== Recorded information
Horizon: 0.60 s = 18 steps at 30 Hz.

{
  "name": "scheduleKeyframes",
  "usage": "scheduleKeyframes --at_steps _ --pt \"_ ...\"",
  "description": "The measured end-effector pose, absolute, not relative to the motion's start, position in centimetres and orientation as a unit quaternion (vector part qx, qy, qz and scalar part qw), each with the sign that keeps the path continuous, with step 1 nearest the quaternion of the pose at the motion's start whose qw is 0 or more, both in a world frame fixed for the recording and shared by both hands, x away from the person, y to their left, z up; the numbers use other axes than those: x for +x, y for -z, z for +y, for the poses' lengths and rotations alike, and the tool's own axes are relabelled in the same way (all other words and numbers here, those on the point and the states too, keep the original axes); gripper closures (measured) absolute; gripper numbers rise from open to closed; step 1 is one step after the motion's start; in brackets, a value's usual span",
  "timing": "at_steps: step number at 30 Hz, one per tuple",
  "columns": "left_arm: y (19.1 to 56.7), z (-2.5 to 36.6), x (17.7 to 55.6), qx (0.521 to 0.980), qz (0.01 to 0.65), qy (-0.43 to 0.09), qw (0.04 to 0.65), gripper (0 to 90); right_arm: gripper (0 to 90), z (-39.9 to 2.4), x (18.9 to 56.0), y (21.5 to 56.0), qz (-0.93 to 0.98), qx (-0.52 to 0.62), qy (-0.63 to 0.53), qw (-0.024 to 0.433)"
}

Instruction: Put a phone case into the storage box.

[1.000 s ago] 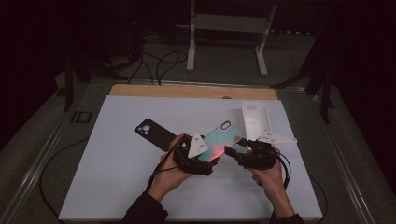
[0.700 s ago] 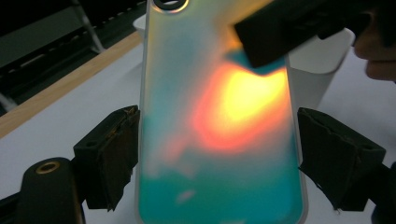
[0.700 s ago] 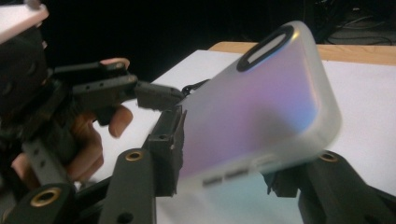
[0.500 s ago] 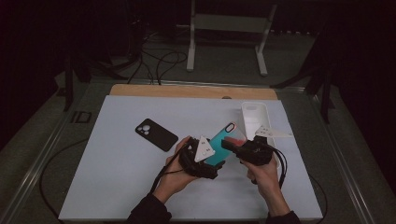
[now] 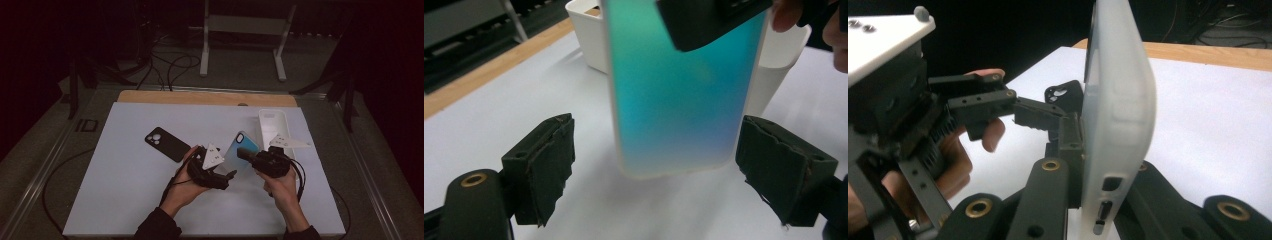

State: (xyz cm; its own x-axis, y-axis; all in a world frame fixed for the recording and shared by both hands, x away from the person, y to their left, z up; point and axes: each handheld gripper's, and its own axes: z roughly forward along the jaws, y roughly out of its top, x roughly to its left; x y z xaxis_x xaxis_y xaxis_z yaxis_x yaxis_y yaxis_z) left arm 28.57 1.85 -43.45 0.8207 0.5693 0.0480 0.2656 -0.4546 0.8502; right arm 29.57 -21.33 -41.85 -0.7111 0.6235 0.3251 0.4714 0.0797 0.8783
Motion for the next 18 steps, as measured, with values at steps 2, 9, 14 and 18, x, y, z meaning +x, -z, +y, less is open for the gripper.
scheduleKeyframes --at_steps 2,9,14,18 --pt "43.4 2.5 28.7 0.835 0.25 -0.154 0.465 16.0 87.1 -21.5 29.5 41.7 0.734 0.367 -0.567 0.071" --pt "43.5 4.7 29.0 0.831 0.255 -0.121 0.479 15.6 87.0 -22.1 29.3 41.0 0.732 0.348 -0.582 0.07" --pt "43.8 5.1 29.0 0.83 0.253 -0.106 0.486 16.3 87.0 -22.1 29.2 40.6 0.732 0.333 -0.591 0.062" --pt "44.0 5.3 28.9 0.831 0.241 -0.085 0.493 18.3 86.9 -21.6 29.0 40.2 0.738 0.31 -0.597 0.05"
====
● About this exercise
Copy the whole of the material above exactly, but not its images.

● Answer section
Horizon: 0.60 s = 18 steps at 30 Hz.

{
  "name": "scheduleKeyframes",
  "usage": "scheduleKeyframes --at_steps _ --pt \"_ ...\"",
  "description": "The measured end-effector pose, absolute, not relative to the motion's start, position in centimetres and orientation as a unit quaternion (vector part qx, qy, qz and scalar part qw), each with the sign that keeps the path continuous, with step 1 nearest the quaternion of the pose at the motion's start whose qw is 0 or more, both in a world frame fixed for the recording and shared by both hands, x away from the person, y to their left, z up; the numbers use other axes than those: x for +x, y for -z, z for +y, for the poses' lengths and rotations alike, and the tool's own axes are relabelled in the same way (all other words and numbers here, those on the point and the states too, keep the original axes); gripper closures (measured) absolute; gripper numbers rise from open to closed; step 1 is one step after the motion's start; in brackets, a value's usual span",
  "timing": "at_steps: step number at 30 Hz, one per tuple",
  "columns": "left_arm: y (19.1 to 56.7), z (-2.5 to 36.6), x (17.7 to 55.6), qx (0.521 to 0.980), qz (0.01 to 0.65), qy (-0.43 to 0.09), qw (0.04 to 0.65), gripper (0 to 90); right_arm: gripper (0 to 90), z (-39.9 to 2.4), x (18.9 to 56.0), y (21.5 to 56.0), qz (-0.93 to 0.98), qx (-0.52 to 0.62), qy (-0.63 to 0.53), qw (-0.024 to 0.433)"
}

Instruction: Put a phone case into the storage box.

[1.000 s ago] 
[0.700 s ago] 
[0.700 s ago] 
[0.500 s ago] 
[now] 

State: (xyz cm; its own x-axis, y-axis; all in a world frame fixed for the recording and shared by both hands, x away from the person, y to their left, z up; point and axes: each handheld gripper's, and its own axes: z roughly forward along the jaws, y roughly out of its top, x roughly to its left; x y z xaxis_x xaxis_y xaxis_z yaxis_x yaxis_y yaxis_z) left arm 28.57 1.85 -43.45 0.8207 0.5693 0.0480 0.2656 -0.4546 0.8502; right arm 29.57 -21.33 -41.85 -0.7111 0.6235 0.3251 0.4714 0.0797 0.8783
Motion for the next 18 steps, as measured, with values at steps 2, 9, 14 and 18, x, y, z meaning +x, -z, +y, less is open for the gripper.
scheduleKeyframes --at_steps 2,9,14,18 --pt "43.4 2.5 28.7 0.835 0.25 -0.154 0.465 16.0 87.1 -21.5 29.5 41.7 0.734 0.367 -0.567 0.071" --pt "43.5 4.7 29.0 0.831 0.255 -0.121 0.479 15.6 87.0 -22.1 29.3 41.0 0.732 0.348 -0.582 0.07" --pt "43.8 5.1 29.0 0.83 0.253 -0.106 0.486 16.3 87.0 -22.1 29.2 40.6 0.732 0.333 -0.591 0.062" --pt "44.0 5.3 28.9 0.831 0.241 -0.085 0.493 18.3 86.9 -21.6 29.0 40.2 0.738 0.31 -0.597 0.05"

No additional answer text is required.